Kameni : "J’étais surpris de le voir aller à Madrid"
Emmené par son chef d’orchestre, Malaga réalise une saison pleine avec des matches gravés dans la légende du club andalou comme cette victoire à la Rosaleda face au Real Madrid de José Mourinho (3-2), où Isco et Joaquin font vivre un calvaire à la défense merengue. Bien entendu, il y a aussi ce quart de finale retour de C1 hors du temps sur la pelouse du Borussia Dortmund (2-3), où Malaga cède deux fois dans le temps additionnel pour laisser échapper une qualification historique pour le dernier carré de la compétition. Cette saison d’Isco n’échappe ni à la presse étrangère (le magazine So Foot le considère comme le futur grand crack du football mondial), ni au Real Madrid qui s’attache les services de ce magicien au toucher de balle suave. À une époque où l’Espagne est double championne d’Europe et championne du monde en titre, Isco est d’ailleurs désigné par ses pairs comme le digne successeur d’Andrés Iniesta.
Seul souci : Iniesta est un joueur emblématique du Barça, adepte du 4-3-3 et de son tiki-taka fidèle au jeu de la sélection espagnole. Ennemi juré du club blaugrana, le Real Madrid n’est pas adepte de la même école. "J’étais surpris de le voir aller à Madrid, avoue Kameni. Le Real est un très grand club et en termes de titres, Isco a fait le bon choix. Que ce soit à Manchester City ou à Barcelone, il n’aurait pas gagné autant. Mais je le voyais beaucoup plus dans un club comme City, où Guardiola le voulait vraiment, ou au Barça par rapport à son style de jeu. Le Real de l’époque était basé sur un jeu direct, il allait être mis en concurrence dans un système pas forcément à son avantage.

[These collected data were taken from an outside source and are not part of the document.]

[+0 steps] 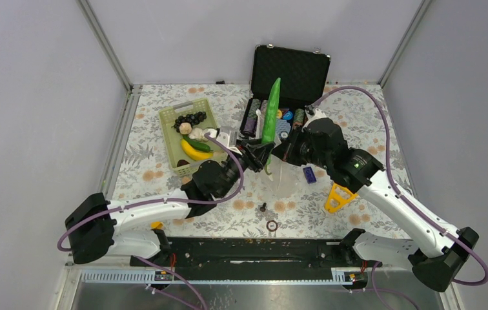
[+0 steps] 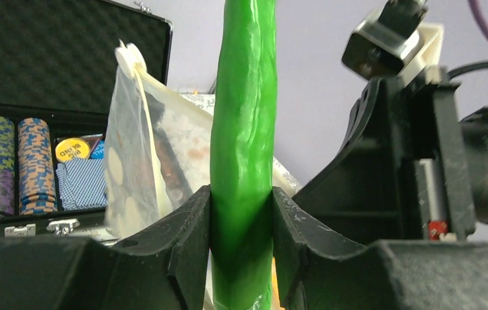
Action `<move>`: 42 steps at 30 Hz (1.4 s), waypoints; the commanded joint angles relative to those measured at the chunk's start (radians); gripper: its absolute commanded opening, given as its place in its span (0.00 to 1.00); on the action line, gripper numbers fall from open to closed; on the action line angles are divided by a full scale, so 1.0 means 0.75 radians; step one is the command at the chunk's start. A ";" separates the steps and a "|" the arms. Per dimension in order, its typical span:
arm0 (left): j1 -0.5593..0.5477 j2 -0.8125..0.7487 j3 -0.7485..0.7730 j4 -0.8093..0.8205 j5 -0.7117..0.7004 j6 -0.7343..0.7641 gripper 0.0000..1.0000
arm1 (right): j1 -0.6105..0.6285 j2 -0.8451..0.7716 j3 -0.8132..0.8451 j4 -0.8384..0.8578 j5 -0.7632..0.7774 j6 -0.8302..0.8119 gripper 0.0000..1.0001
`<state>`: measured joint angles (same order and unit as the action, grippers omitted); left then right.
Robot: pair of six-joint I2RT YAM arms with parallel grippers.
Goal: Place the food in the zip-top bag and seal the zipper
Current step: Place the fake vegetable in the zipper food storage bag, then pick up the fake vegetable from the bin.
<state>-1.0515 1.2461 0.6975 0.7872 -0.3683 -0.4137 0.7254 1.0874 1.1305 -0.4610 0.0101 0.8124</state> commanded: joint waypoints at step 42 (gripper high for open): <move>0.471 -0.334 0.372 -1.434 0.040 -0.401 0.99 | -0.008 -0.085 0.138 -0.437 0.456 -0.362 0.00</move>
<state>-0.8875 0.9329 0.8776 -0.0753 -0.5148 -0.5915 0.7238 1.0256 1.1873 -0.7017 0.2672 0.6037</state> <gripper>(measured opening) 0.985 0.020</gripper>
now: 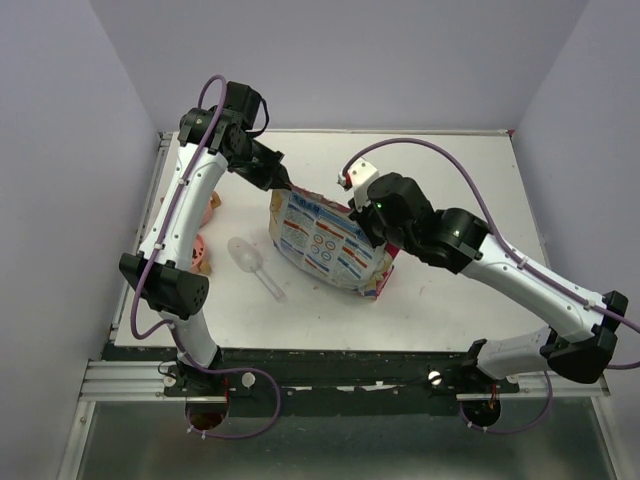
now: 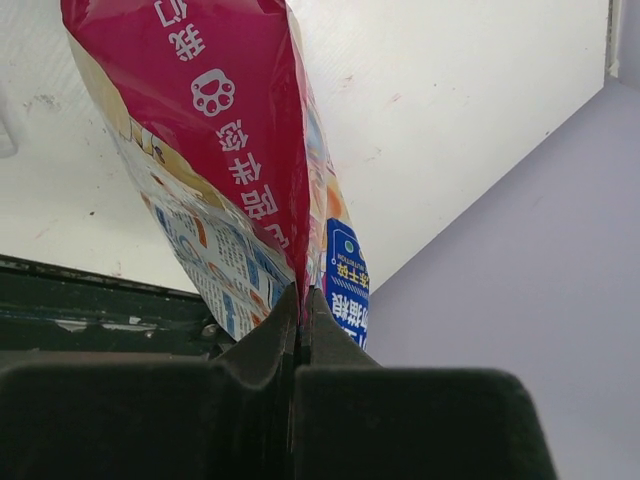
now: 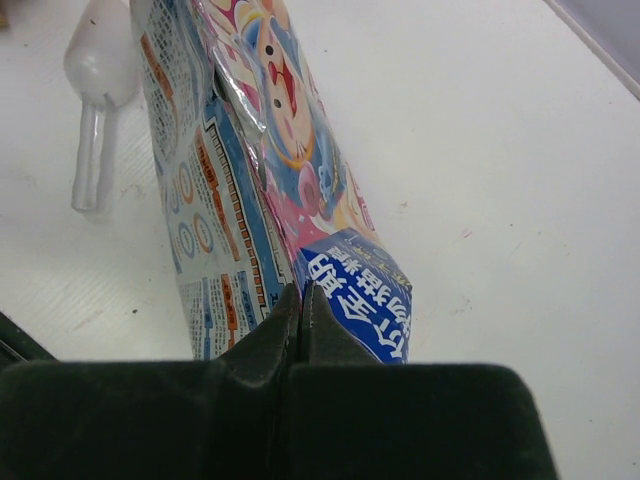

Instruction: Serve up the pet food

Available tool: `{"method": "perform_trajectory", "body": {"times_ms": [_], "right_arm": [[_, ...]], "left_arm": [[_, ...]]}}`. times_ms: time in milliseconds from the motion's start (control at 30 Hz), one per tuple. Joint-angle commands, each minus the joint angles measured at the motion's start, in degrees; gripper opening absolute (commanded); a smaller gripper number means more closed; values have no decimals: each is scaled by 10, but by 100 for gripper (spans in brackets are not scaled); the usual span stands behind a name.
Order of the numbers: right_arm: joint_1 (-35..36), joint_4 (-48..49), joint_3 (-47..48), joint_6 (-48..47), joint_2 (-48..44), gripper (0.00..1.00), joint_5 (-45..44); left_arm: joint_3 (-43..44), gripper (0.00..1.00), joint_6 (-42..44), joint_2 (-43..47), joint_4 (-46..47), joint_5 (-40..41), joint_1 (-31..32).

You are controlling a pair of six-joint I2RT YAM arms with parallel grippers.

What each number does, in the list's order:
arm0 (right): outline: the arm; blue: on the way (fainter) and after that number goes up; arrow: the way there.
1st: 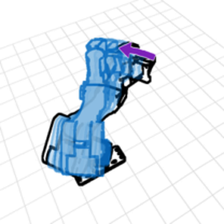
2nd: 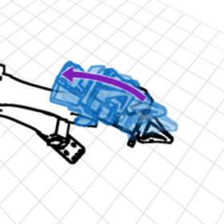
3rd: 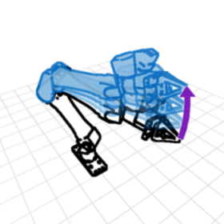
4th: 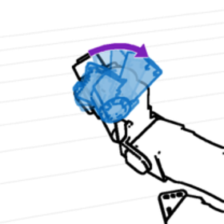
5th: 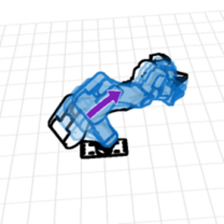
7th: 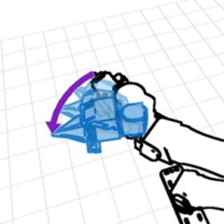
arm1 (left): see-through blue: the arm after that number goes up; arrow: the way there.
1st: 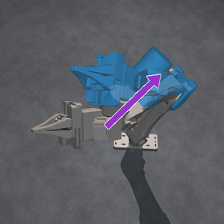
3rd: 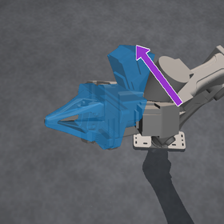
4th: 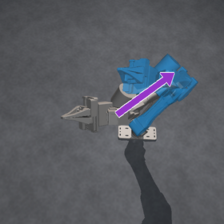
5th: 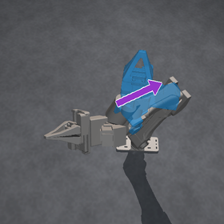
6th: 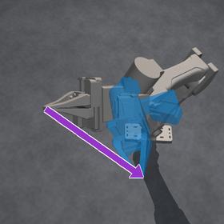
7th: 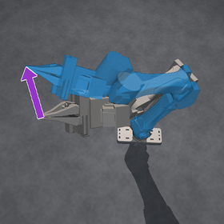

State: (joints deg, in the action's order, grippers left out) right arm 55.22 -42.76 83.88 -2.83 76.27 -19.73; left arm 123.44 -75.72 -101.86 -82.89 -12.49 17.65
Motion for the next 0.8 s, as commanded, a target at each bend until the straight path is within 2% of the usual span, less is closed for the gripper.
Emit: {"method": "perform_trajectory", "body": {"times_ms": [0, 167, 333, 433, 600, 767], "right_arm": [[-14, -135, 15, 60, -31, 0, 3], [-63, -192, 66, 156, 12, 0, 185], [-119, -178, 59, 197, 17, 0, 332], [-124, -181, 89, 203, 27, 0, 346], [-124, -187, 143, 208, 69, 0, 326], [-111, -169, 188, 245, 106, 0, 380]], "left_arm": [[51, 0, 34, 5, 16, 49, -34], [90, 0, 102, -26, 39, 30, -38], [88, 0, 115, -37, 42, 48, -44], [81, 0, 118, -42, 62, 44, -52], [119, 0, 119, -79, 83, 20, -62], [140, 0, 127, -121, 140, -46, -68]]}}
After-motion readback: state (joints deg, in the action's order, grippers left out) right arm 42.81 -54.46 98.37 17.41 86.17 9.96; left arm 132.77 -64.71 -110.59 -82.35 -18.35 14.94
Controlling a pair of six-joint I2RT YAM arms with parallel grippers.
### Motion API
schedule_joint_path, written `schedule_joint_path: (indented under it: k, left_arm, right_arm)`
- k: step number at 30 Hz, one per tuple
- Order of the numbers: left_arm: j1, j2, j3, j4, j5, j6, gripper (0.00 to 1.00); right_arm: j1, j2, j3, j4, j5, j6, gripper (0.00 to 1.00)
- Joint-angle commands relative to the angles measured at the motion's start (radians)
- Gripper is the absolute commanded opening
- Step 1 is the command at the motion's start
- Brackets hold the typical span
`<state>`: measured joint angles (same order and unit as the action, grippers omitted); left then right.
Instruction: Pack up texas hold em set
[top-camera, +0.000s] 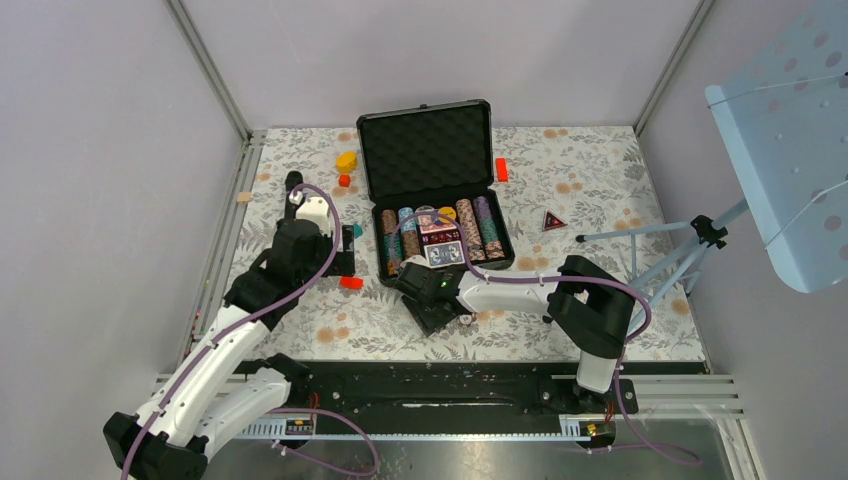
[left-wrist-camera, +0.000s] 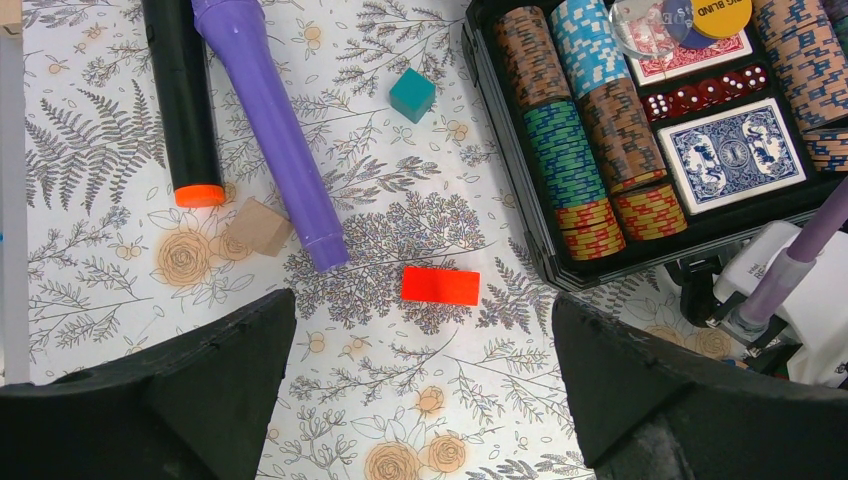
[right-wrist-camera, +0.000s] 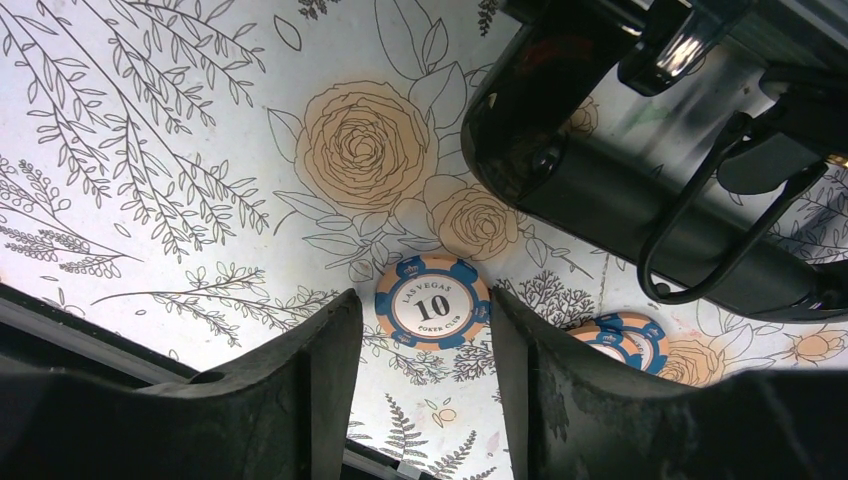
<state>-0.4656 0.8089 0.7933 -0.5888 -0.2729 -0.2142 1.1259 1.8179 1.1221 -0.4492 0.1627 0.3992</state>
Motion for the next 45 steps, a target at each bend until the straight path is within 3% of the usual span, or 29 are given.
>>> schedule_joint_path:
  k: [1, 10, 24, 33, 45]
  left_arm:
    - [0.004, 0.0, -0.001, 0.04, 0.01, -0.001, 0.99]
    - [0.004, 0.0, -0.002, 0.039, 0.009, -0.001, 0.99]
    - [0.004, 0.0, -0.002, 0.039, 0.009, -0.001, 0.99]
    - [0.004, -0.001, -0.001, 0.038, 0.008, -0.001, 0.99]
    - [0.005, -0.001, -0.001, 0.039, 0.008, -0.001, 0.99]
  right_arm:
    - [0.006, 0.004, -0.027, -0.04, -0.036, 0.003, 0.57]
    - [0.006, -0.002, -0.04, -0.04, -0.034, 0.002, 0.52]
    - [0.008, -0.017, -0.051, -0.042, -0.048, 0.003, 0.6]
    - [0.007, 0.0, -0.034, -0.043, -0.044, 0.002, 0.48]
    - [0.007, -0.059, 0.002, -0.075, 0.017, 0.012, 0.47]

À Madrid, Isco n’était pas un joueur clé, c’était un joueur parmi les autres. Quand je regardais le Real jouer, je le voyais souvent évoluer sur le côté gauche de l’attaque dans un rôle d’ailier. Il n’aurait jamais fait ça à Malaga. Ce n’était pas parce qu’il ne savait pas le faire, mais parce que les qualités de son jeu n’étaient pas exploitées de la meilleure manière."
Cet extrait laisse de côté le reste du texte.